In the larger landscape, amino acid markets ride cycles of oversupply and shortage. Global demand for lysine exceeds 3 million tons per year. Downstream users watch price swings on spot markets, but the buyers who stick with reliable direct-from-factory lines report fewer disruptions. Throughout trade fluctuations, feed reformulation projects, and regulatory shifts, our approach remains grounded in direct production, responsive customer support, and ongoing improvement of process and product.
As environmental compliance rules tighten across global markets, buyers naturally gravitate toward suppliers willing to document every stage, invest in pollution control technology, and provide uninterrupted, high-purity material. End buyers avoid intermediaries not because it is trendy, but because interrupted supply or substandard quality impacts the entire livestock production chain. Our real-world experience has shown time and again that the most valuable relationships are built on transparency, reliability, and a deep understanding of both the technical and logistical hurdles faced by our partners.

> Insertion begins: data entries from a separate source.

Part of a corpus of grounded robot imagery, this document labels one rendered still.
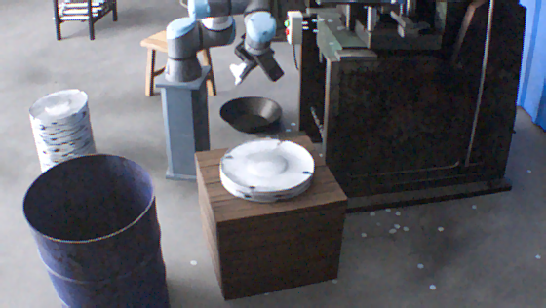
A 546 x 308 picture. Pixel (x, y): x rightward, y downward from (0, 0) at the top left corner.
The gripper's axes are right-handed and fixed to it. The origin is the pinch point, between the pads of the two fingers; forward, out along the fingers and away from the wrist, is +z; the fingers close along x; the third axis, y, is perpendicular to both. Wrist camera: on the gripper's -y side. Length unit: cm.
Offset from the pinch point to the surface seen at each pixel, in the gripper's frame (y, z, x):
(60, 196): 12, 2, 75
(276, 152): -23.1, 8.7, 11.0
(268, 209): -34.6, -5.9, 27.5
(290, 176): -31.9, -1.4, 15.3
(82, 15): 161, 194, 5
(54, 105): 61, 57, 59
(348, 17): -3.0, 14.8, -46.4
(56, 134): 48, 53, 66

We expect DL-Lysine will continue drawing interest as industries seek balanced nutritional solutions and more controllable, traceable supply chains. Whether for animal growth, industrial synthesis, or research, every shipment must live up to documented standards — more than ever, customers check every claim and every test. Opportunities come and go, but proven value never falls out of style. Our team, backed by a decade of focused production and tested by the day-to-day realities of the factory, stands committed to delivering DL-Lysine with the precision and consistency long-term users expect.